**Source material**.
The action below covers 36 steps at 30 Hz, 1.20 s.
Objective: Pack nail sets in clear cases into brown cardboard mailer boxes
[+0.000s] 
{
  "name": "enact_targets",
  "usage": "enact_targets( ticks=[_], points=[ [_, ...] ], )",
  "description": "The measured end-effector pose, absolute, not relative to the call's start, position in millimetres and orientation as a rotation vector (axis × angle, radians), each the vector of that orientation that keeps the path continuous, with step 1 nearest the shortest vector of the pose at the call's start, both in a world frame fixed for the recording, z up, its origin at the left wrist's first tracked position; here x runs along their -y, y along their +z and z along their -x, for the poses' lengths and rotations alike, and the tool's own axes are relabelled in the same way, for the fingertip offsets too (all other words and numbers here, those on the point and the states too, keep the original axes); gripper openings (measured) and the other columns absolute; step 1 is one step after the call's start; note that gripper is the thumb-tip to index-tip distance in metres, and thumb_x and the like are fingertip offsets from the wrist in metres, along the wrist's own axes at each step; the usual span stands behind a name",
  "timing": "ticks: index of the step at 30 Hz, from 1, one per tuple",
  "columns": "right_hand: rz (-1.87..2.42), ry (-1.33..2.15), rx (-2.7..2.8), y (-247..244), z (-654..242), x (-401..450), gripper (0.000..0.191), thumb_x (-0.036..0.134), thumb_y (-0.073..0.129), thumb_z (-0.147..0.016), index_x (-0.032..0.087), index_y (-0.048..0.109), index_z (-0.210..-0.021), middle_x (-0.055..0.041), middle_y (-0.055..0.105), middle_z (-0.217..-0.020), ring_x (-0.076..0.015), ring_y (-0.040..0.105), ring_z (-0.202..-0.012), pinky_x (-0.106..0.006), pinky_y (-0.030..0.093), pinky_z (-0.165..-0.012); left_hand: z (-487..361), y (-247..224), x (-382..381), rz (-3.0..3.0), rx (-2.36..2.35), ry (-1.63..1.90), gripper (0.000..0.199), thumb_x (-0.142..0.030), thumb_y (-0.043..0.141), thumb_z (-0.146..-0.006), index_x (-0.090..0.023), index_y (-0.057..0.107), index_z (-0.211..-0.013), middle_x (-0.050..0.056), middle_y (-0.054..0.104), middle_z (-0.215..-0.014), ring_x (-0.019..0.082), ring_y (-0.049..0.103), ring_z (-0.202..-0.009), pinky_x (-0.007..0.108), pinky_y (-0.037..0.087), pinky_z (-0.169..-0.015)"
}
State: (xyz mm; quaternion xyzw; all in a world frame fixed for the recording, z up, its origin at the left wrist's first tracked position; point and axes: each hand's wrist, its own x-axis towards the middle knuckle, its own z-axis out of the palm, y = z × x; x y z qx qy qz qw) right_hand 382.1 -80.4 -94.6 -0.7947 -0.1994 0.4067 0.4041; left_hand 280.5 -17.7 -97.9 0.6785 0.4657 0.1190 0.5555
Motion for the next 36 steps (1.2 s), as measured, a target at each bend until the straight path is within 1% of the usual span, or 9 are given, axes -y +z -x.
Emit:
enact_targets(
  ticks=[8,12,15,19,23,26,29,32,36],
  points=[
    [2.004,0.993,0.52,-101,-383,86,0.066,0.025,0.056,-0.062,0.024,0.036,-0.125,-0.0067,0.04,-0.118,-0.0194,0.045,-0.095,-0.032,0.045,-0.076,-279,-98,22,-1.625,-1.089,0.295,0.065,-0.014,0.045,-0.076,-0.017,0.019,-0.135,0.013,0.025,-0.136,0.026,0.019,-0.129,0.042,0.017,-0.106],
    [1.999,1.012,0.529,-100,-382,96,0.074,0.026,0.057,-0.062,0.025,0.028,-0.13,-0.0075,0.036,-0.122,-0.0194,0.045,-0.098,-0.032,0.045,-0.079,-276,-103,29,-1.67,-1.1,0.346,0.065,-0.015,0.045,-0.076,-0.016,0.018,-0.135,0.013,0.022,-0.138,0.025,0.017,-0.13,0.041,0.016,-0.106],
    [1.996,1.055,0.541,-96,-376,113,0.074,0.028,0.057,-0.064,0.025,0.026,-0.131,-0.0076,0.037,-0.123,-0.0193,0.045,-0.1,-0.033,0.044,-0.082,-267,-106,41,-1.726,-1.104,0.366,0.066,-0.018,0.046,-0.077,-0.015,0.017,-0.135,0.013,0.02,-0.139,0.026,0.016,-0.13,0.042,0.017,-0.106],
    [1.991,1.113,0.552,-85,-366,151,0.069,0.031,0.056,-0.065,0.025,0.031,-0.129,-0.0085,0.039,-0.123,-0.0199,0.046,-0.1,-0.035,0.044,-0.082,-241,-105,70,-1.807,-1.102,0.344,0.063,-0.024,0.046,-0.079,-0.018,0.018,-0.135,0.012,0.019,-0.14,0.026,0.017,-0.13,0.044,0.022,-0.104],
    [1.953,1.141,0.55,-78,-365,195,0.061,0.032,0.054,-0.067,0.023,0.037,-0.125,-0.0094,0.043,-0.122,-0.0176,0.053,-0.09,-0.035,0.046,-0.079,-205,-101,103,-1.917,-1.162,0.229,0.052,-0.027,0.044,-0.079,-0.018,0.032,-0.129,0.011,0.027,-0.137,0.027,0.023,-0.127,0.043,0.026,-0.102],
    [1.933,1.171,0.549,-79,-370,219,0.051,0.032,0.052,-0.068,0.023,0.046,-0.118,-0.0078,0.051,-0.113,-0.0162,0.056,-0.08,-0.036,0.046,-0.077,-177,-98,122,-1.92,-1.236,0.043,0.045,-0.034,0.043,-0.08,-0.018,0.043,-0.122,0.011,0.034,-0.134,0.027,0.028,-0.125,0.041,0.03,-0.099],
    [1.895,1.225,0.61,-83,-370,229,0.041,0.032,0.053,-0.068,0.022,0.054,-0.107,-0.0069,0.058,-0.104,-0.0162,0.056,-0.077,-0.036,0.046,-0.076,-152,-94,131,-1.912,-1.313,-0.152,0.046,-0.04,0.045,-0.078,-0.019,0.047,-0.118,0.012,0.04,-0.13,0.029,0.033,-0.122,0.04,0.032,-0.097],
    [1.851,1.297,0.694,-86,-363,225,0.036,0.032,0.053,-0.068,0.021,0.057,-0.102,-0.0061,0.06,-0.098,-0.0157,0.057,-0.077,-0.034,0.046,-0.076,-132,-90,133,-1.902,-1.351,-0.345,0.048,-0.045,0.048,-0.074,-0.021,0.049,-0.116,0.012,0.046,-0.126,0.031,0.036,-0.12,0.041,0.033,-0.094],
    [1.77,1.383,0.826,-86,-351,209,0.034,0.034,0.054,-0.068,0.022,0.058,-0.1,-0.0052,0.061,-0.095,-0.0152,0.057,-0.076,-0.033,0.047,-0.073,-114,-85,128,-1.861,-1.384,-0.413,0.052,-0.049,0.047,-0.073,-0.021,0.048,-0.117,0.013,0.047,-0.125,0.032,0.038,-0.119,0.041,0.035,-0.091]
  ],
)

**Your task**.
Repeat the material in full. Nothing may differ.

**Response below**.
The action below covers 36 steps at 30 Hz, 1.20 s.
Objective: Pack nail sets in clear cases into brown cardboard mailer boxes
[+0.000s] 
{
  "name": "enact_targets",
  "usage": "enact_targets( ticks=[_], points=[ [_, ...] ], )",
  "description": "The measured end-effector pose, absolute, not relative to the call's start, position in millimetres and orientation as a rotation vector (axis × angle, radians), each the vector of that orientation that keeps the path continuous, with step 1 nearest the shortest vector of the pose at the call's start, both in a world frame fixed for the recording, z up, its origin at the left wrist's first tracked position; here x runs along their -y, y along their +z and z along their -x, for the poses' lengths and rotations alike, and the tool's own axes are relabelled in the same way, for the fingertip offsets too (all other words and numbers here, those on the point and the states too, keep the original axes); gripper openings (measured) and the other columns absolute; step 1 is one step after the call's start; note that gripper is the thumb-tip to index-tip distance in metres, and thumb_x and the like are fingertip offsets from the wrist in metres, along the wrist's own axes at each step; the usual span stands behind a name",
  "timing": "ticks: index of the step at 30 Hz, from 1, one per tuple",
  "columns": "right_hand: rz (-1.87..2.42), ry (-1.33..2.15), rx (-2.7..2.8), y (-247..244), z (-654..242), x (-401..450), gripper (0.000..0.191), thumb_x (-0.036..0.134), thumb_y (-0.073..0.129), thumb_z (-0.147..0.016), index_x (-0.032..0.087), index_y (-0.048..0.109), index_z (-0.210..-0.021), middle_x (-0.055..0.041), middle_y (-0.055..0.105), middle_z (-0.217..-0.020), ring_x (-0.076..0.015), ring_y (-0.040..0.105), ring_z (-0.202..-0.012), pinky_x (-0.106..0.006), pinky_y (-0.030..0.093), pinky_z (-0.165..-0.012); left_hand: z (-487..361), y (-247..224), x (-382..381), rz (-3.0..3.0), rx (-2.36..2.35), ry (-1.63..1.90), gripper (0.000..0.199), thumb_x (-0.142..0.030), thumb_y (-0.043..0.141), thumb_z (-0.146..-0.006), index_x (-0.090..0.023), index_y (-0.057..0.107), index_z (-0.211..-0.013), middle_x (-0.050..0.056), middle_y (-0.054..0.104), middle_z (-0.215..-0.014), ring_x (-0.019..0.082), ring_y (-0.049..0.103), ring_z (-0.202..-0.009), pinky_x (-0.007..0.108), pinky_y (-0.037..0.087), pinky_z (-0.169..-0.015)"
}
State: (xyz mm; quaternion xyzw; all in a world frame fixed for the recording, z up, its origin at the left wrist's first tracked position; point and axes: each hand's wrist, its own x-axis towards the middle knuckle, its own z-axis out of the palm, y = z × x; x y z qx qy qz qw) right_hand 382.1 -80.4 -94.6 -0.7947 -0.1994 0.4067 0.4041; left_hand 280.5 -17.7 -97.9 0.6785 0.4657 0.1190 0.5555
Motion for the next 36 steps (1.2 s), as measured, a target at each bend until the straight path is within 1% of the usual span, or 9 are given, axes -y +z -x.
Emit:
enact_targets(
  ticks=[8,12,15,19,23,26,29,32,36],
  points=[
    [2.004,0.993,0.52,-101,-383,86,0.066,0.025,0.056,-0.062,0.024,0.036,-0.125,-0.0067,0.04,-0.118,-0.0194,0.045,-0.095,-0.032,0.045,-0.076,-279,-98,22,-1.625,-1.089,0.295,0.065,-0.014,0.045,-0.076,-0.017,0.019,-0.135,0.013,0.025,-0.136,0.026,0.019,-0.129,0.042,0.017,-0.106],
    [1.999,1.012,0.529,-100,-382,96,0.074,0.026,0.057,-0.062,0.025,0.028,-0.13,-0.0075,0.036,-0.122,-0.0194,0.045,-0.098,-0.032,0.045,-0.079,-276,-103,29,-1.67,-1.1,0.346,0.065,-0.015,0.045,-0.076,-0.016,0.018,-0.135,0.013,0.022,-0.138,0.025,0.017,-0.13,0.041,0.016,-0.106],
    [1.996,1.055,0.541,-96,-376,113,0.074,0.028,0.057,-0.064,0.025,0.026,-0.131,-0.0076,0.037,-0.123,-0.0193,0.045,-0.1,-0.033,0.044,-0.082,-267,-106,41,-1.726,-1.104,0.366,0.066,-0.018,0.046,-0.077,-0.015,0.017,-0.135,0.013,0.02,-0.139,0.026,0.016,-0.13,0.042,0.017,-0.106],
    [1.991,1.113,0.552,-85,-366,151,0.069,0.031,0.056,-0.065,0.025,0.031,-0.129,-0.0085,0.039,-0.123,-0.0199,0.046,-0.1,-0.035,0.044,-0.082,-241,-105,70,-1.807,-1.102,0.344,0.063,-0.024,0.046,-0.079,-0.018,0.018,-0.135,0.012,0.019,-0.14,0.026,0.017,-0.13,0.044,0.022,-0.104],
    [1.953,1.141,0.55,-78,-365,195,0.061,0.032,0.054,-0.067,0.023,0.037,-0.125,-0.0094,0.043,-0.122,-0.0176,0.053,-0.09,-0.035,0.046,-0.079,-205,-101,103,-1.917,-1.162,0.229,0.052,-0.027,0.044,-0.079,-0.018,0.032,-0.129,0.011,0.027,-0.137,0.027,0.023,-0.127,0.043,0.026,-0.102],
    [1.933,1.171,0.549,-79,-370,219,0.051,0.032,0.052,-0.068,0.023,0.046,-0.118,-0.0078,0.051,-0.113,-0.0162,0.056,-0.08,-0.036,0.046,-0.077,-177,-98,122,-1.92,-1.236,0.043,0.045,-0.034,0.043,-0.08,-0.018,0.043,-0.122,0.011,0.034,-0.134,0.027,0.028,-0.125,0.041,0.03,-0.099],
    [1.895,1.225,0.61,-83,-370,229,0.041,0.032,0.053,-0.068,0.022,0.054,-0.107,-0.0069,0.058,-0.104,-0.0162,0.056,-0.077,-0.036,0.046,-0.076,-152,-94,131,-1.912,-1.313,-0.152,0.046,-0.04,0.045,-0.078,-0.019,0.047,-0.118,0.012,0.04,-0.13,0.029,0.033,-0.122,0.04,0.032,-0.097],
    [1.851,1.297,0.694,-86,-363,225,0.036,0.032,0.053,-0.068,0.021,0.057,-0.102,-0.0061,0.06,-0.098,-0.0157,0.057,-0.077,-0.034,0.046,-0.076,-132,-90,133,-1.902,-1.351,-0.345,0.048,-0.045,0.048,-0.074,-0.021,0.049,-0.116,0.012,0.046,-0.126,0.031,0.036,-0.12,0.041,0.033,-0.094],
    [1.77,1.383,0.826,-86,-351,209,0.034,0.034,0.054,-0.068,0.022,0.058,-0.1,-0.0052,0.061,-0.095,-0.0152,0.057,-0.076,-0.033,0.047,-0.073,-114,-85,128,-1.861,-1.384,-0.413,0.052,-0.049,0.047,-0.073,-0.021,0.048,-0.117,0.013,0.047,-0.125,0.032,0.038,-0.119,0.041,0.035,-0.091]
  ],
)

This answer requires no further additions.